At present, the situation of cybersecurity is becoming increasingly serious, and the study of Named Entity Recognition (NER) in the field of cybersecurity is helpful to automatically extract cybersecurity entities. It is of great significance for the subsequent analysis of cybersecurity. However, less study is done in the area of cybersecurity and the majority of the current research only applies to the general field. And for the dataset mixed with Chinese and English in the field of cybersecurity, the existing NER method is difficult to solve the problem of ambiguity in word boundaries. To solve this problem, this paper proposes a cybersecurity NER model based on word-level enhancement and multi-task learning on BERT-BiLSTM-Att-CRF (MTLWE). One the one hand, MTLWE obtains character-level feature vectors through the BERT pre-trained language model.

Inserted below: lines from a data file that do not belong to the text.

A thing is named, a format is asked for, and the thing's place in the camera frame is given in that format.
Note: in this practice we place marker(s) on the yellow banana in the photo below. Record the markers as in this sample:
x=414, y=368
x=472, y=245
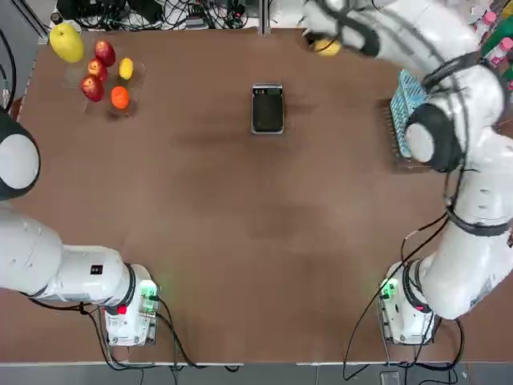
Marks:
x=328, y=49

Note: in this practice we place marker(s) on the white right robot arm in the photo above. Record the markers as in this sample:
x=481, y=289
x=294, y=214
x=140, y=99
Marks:
x=469, y=240

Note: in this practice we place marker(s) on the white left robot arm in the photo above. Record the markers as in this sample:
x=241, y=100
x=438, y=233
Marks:
x=32, y=248

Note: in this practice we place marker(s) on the silver digital kitchen scale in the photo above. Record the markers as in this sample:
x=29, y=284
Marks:
x=267, y=110

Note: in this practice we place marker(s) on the light blue plastic basket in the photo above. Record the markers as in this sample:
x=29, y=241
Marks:
x=406, y=94

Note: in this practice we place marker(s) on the clear acrylic stepped stand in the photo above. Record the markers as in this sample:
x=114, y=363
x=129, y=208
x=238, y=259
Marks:
x=136, y=96

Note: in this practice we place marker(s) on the orange fruit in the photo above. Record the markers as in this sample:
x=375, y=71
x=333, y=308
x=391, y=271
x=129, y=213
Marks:
x=119, y=97

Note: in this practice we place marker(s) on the yellow lemon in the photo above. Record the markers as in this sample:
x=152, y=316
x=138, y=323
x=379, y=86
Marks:
x=126, y=68

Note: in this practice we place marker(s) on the red apple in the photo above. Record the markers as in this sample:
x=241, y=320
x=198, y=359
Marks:
x=105, y=53
x=97, y=70
x=92, y=88

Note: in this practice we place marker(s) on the large green apple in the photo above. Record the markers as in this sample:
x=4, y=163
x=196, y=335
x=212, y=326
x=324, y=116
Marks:
x=67, y=43

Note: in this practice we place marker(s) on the white bottle red print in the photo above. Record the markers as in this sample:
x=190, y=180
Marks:
x=501, y=52
x=489, y=18
x=510, y=85

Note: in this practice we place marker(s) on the green bottle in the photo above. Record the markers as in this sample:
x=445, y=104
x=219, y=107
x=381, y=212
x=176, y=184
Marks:
x=495, y=38

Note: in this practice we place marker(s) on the aluminium frame post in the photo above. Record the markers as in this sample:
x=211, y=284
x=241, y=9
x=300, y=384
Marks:
x=263, y=16

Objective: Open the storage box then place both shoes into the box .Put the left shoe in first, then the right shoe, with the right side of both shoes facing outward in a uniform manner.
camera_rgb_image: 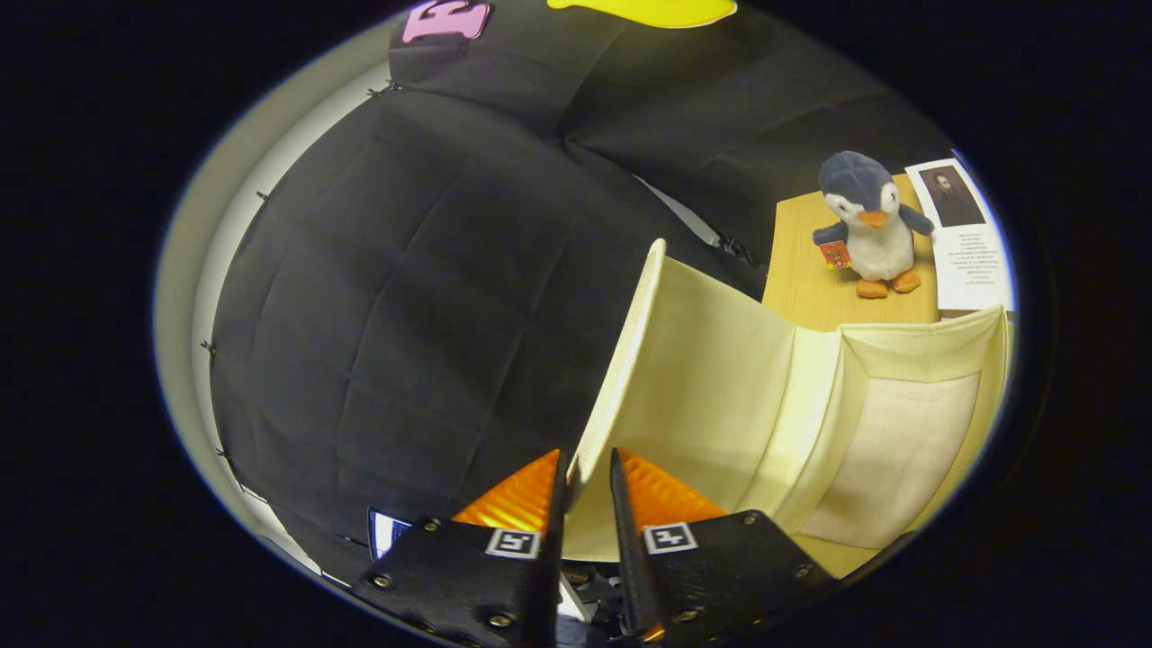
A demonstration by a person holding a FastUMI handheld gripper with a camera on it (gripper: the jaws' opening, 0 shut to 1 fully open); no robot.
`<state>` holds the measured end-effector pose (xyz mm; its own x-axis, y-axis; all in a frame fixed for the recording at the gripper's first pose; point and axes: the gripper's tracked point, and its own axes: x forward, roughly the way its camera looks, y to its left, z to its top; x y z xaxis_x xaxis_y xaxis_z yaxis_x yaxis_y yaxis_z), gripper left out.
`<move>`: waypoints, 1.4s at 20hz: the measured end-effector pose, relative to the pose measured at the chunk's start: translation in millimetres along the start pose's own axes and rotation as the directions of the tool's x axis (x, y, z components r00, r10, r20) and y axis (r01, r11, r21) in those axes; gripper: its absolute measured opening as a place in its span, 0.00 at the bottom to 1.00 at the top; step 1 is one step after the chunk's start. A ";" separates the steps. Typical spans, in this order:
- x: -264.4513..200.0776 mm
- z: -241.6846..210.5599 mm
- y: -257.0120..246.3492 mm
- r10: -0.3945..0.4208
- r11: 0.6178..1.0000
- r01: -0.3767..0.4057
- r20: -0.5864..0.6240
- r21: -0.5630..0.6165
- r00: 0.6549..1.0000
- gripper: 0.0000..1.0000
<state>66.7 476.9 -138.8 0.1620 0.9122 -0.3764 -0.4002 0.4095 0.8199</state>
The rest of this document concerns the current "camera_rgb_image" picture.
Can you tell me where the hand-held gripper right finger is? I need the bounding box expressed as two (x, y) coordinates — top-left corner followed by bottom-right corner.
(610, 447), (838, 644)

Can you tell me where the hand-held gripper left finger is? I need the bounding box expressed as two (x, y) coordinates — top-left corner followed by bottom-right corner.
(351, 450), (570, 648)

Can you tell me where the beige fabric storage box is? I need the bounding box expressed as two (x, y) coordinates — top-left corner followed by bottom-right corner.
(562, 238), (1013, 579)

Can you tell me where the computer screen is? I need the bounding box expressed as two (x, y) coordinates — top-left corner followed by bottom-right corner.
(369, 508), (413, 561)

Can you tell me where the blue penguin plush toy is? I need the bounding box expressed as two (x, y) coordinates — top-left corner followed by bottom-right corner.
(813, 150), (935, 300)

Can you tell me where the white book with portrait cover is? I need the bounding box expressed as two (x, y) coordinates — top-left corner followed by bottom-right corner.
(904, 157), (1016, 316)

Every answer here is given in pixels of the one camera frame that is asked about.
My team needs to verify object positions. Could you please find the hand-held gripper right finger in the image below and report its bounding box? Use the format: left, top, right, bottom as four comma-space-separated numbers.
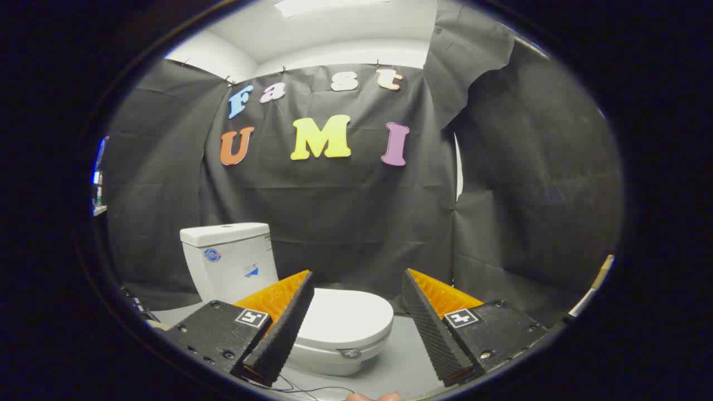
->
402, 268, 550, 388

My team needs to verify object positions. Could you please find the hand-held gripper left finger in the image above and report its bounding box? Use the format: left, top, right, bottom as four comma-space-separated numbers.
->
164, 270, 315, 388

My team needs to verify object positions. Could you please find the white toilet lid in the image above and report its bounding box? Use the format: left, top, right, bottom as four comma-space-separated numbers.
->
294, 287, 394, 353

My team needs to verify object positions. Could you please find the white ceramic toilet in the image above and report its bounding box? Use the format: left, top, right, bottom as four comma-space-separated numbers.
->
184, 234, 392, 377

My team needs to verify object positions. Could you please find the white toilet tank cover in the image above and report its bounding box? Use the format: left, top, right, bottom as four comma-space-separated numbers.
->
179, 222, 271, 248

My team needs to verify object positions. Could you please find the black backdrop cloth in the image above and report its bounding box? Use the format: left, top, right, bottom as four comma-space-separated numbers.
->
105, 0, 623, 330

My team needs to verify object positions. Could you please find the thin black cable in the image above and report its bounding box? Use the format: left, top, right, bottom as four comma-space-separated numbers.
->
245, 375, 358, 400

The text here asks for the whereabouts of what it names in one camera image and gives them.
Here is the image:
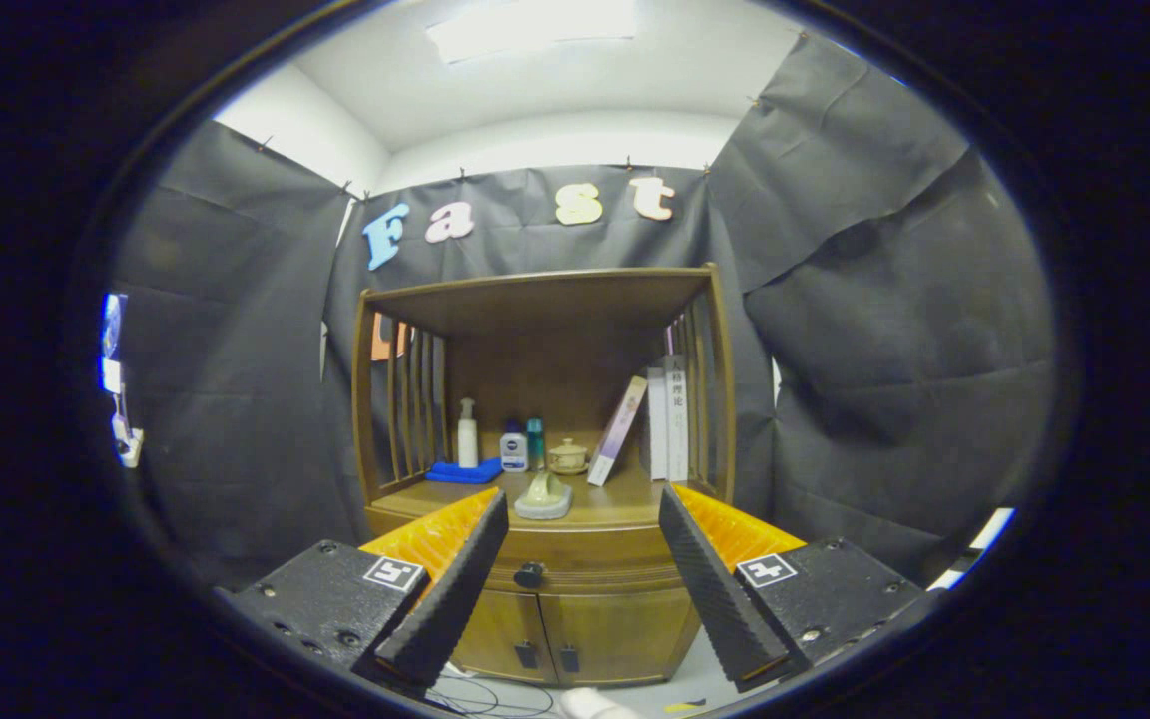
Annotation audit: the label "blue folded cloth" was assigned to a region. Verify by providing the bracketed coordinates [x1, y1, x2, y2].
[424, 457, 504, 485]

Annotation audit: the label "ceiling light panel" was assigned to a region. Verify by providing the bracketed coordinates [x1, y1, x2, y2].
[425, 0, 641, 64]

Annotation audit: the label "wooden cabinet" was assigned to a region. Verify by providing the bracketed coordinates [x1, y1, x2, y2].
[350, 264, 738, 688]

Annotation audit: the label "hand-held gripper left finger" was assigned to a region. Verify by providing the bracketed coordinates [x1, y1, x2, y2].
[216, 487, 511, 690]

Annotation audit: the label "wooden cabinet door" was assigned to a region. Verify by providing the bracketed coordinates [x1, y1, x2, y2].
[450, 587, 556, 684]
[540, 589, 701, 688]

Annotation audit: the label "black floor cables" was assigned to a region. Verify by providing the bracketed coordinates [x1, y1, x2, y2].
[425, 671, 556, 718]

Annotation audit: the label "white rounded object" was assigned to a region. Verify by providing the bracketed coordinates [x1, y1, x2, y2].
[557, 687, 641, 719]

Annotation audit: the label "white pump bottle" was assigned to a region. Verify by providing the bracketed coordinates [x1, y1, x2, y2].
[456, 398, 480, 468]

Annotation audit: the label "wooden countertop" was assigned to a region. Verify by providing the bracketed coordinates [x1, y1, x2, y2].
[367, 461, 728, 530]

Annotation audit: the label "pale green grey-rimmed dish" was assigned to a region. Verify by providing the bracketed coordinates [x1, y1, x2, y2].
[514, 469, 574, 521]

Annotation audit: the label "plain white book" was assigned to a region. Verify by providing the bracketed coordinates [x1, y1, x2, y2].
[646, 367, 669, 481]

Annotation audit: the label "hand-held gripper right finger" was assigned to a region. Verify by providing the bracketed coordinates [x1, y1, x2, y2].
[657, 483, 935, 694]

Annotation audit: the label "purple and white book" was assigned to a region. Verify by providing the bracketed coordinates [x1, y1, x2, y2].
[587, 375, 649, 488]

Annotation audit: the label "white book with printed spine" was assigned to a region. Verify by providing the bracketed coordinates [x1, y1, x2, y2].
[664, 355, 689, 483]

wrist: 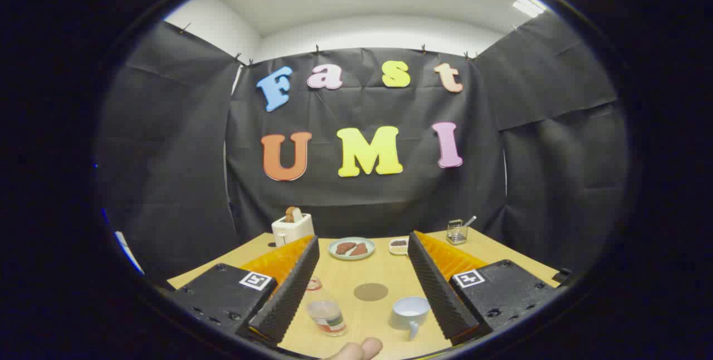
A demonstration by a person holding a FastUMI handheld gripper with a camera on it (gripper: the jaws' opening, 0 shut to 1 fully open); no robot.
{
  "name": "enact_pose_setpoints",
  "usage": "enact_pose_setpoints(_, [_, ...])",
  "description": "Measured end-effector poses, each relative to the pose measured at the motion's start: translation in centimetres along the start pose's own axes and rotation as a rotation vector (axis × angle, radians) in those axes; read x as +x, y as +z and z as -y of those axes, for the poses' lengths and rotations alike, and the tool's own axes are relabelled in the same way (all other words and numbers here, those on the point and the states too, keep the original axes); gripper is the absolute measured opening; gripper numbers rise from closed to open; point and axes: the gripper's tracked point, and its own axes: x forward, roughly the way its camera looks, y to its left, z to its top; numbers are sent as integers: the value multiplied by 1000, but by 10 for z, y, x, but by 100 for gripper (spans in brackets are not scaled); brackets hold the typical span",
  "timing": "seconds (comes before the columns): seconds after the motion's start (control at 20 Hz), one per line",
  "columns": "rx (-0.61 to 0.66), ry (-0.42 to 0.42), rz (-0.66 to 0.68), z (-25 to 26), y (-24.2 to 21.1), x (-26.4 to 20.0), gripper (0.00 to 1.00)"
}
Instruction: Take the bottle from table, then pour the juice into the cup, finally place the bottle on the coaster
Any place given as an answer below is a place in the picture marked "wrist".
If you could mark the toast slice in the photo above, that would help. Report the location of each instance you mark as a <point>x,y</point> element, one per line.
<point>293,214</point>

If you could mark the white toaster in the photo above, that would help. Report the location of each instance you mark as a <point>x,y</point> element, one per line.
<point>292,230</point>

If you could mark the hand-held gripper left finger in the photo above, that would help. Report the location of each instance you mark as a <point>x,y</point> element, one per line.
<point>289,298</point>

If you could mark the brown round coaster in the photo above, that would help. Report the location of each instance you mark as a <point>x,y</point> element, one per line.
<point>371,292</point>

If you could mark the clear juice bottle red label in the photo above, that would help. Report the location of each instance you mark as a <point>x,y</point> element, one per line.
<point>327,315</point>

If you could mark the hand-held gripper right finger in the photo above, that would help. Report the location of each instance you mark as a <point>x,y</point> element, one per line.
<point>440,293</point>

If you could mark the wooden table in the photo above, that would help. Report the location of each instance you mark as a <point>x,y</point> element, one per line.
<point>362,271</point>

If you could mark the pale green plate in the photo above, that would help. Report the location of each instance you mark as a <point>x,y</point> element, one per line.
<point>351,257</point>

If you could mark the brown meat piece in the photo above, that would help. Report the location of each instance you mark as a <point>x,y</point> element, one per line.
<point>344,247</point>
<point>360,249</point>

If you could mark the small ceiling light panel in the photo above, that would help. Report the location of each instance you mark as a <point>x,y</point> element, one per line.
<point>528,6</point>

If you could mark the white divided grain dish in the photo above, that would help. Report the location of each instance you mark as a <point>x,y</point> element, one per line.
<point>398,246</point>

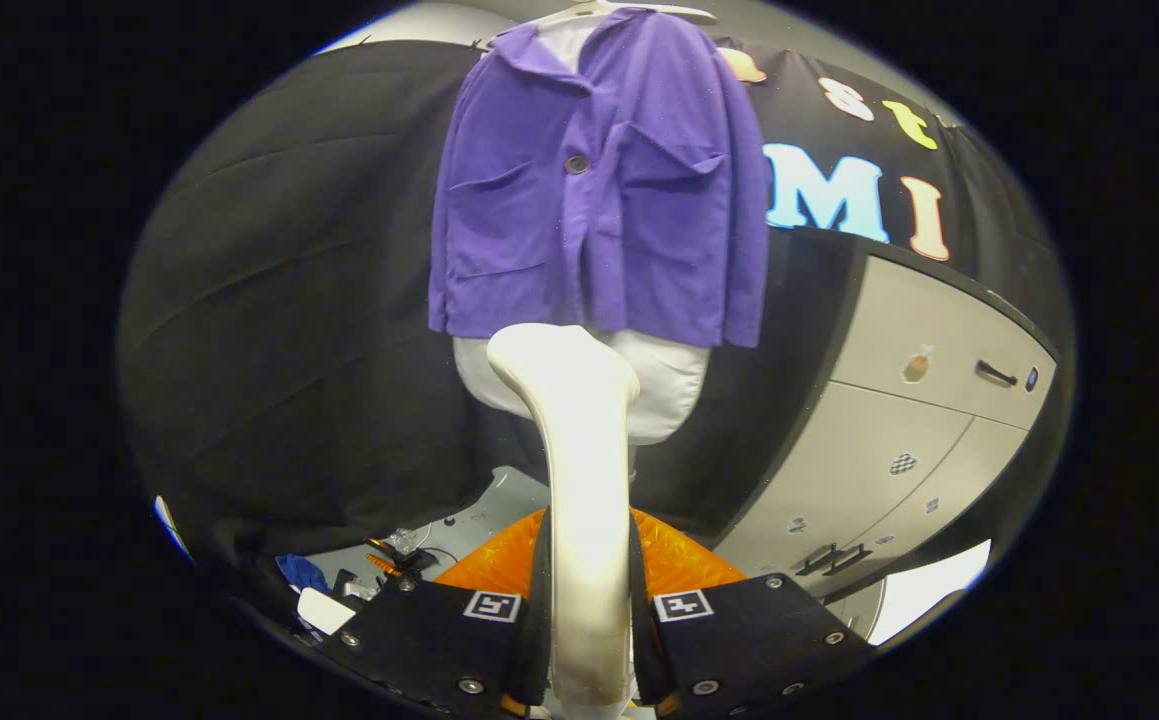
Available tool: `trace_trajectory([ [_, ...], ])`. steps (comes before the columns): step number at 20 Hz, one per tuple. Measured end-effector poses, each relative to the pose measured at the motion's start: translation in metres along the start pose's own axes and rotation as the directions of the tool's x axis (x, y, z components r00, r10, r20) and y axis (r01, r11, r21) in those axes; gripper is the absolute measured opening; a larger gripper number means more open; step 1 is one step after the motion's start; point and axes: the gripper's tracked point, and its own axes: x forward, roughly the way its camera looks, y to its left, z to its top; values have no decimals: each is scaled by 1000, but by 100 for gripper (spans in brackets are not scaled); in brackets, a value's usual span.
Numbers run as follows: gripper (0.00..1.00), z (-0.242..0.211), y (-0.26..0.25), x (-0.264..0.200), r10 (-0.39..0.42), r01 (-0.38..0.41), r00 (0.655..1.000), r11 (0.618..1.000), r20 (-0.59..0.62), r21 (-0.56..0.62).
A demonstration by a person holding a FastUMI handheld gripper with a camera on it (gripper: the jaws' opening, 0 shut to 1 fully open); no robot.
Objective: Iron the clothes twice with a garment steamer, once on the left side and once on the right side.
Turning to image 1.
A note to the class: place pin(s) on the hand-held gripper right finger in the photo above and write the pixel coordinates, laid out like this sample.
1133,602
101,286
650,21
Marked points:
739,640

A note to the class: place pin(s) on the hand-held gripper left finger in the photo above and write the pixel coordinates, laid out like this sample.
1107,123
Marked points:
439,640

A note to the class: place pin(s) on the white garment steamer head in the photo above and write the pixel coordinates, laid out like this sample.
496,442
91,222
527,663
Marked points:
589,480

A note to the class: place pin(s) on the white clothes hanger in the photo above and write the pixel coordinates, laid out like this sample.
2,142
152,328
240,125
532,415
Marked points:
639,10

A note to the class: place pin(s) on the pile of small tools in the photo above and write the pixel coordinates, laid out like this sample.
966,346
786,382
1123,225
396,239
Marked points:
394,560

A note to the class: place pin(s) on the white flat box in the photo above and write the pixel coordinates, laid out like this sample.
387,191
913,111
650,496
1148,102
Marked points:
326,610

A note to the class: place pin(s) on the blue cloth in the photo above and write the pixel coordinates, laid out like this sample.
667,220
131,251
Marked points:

In order to strengthen the word boundary feature information, the cybersecurity word embedding vector is obtained by Word2Vec algorithm. And the combination of these two vectors can enhance feature information. On the other hand, in the model, we configure the model to train the NER task and the Word Segmentation (WS) task alternately. In this way, the WS information is fused into the NER task and it produces the impact of multi-task learning. At the same time, adversarial training is used to filter the private independent information of WS task to ensure the purity of the common features of multi-task learning. Finally, the MTLWE model is experimented on the constructed cybersecurity dataset, and the F1 value reaches 65.22%. The results show that the MTLWE model shows better performance than other baseline models.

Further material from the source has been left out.